START Provided data

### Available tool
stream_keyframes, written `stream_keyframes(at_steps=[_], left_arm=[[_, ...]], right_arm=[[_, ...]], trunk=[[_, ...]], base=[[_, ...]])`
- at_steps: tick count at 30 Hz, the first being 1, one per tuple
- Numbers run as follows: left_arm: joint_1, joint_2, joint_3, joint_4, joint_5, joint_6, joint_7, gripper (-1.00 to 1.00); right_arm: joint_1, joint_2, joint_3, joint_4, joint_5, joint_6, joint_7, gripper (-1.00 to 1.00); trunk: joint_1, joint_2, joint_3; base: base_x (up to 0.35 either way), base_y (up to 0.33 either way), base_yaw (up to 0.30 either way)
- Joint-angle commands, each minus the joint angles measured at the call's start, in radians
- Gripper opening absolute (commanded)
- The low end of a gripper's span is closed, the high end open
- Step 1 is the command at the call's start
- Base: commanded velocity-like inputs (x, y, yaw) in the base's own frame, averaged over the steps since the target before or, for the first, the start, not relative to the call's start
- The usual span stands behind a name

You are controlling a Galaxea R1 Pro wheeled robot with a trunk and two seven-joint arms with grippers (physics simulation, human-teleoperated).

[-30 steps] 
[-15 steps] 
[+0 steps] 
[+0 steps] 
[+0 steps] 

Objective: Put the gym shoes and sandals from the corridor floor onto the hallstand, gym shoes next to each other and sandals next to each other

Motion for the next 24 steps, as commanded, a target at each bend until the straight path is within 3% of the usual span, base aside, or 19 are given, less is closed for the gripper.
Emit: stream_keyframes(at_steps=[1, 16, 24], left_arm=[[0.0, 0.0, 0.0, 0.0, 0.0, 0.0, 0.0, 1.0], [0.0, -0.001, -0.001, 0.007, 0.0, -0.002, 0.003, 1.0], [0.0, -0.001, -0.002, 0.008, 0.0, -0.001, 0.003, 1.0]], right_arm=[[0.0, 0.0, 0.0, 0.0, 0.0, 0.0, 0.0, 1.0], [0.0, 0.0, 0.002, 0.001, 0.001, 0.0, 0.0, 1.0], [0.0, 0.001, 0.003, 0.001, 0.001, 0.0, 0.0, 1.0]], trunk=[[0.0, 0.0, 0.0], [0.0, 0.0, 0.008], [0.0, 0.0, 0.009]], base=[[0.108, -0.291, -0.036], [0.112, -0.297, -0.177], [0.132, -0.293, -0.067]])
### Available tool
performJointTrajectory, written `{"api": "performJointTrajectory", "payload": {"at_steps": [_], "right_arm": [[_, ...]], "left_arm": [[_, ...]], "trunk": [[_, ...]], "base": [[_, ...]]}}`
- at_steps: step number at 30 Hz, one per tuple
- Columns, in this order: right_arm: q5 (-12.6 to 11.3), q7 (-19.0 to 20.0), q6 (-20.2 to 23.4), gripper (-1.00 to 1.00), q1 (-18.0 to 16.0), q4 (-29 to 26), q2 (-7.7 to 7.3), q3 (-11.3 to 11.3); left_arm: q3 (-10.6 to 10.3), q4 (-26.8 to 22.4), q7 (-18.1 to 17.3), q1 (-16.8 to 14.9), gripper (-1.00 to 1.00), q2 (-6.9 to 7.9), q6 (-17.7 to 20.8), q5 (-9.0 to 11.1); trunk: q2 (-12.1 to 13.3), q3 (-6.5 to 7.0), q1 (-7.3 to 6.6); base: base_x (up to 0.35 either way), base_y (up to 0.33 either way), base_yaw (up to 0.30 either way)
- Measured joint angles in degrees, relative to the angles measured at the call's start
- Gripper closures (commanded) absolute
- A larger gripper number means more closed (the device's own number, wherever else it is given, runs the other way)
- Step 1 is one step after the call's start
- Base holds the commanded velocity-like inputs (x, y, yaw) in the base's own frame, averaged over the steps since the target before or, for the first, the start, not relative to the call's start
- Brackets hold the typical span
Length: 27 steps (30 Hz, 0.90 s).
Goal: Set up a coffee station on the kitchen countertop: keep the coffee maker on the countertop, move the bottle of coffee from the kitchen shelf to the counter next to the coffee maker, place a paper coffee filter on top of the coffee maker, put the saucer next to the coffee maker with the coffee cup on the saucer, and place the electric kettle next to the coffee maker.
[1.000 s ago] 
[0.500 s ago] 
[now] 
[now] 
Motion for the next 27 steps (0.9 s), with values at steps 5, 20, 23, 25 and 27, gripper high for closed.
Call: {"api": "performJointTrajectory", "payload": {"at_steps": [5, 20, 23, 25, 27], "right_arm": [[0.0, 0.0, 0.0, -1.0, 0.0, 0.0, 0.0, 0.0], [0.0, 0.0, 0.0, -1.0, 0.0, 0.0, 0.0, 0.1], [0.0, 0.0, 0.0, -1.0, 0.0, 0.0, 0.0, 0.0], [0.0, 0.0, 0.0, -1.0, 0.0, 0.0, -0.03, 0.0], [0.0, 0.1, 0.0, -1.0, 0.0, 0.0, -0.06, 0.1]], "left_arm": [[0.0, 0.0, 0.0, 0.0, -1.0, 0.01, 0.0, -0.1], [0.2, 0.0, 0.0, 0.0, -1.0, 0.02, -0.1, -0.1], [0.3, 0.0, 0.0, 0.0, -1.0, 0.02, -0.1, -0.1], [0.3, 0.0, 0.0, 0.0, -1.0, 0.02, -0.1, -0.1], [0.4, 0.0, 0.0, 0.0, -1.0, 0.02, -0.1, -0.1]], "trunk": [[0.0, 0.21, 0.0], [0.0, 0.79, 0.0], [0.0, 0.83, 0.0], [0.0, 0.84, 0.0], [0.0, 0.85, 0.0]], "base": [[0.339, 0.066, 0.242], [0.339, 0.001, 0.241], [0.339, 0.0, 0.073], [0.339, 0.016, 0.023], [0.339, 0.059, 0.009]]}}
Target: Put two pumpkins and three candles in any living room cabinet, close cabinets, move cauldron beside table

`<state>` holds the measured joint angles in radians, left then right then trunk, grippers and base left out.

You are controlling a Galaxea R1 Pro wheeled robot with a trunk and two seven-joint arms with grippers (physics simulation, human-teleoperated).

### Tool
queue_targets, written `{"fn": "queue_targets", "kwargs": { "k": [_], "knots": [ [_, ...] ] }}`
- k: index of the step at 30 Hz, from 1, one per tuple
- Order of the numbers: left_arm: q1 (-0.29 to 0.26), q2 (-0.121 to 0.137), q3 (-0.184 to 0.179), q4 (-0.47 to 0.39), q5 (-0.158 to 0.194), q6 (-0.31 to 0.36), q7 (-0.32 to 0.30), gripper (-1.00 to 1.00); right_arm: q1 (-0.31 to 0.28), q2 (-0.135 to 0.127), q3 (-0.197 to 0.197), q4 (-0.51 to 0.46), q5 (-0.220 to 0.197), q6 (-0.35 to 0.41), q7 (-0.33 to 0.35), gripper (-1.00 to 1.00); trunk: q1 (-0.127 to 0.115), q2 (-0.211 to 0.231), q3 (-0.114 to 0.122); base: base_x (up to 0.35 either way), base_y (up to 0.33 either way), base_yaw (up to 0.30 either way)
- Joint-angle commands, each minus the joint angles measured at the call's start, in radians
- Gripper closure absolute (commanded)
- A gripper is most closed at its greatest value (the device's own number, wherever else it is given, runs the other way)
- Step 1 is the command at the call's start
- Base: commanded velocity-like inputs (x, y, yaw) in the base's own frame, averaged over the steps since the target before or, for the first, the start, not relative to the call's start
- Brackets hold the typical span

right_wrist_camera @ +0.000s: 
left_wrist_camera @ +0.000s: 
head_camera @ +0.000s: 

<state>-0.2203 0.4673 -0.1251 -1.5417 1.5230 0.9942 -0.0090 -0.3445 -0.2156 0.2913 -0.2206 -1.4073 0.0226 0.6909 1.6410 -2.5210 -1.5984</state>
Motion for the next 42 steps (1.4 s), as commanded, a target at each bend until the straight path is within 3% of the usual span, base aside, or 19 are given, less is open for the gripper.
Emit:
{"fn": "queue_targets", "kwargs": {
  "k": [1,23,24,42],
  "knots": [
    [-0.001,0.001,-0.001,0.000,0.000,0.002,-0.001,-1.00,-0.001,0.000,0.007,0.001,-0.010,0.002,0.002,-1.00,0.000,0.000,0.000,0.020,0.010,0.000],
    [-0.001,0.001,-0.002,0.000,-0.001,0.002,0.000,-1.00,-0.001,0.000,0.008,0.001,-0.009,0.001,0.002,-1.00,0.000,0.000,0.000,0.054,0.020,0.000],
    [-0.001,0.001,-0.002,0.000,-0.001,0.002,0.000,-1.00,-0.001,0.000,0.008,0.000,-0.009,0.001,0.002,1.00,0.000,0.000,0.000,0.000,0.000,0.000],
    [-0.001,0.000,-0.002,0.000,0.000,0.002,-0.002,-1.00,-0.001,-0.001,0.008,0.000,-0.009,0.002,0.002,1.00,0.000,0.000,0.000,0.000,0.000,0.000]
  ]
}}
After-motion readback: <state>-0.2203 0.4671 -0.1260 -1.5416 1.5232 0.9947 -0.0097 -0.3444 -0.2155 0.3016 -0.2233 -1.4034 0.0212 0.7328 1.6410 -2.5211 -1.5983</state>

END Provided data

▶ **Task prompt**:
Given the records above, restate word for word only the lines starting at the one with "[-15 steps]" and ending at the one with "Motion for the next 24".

▶ **Solution to the problem**:
[-15 steps] 
[+0 steps] 
[+0 steps] 
[+0 steps] 

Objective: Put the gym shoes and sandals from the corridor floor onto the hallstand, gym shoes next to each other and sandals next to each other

Motion for the next 24 steps, as commanded, a target at each bend until the straight path is within 3% of the usual span, base aside, or 19 are given, less is closed for the gripper.

That completes the answer to the exercise.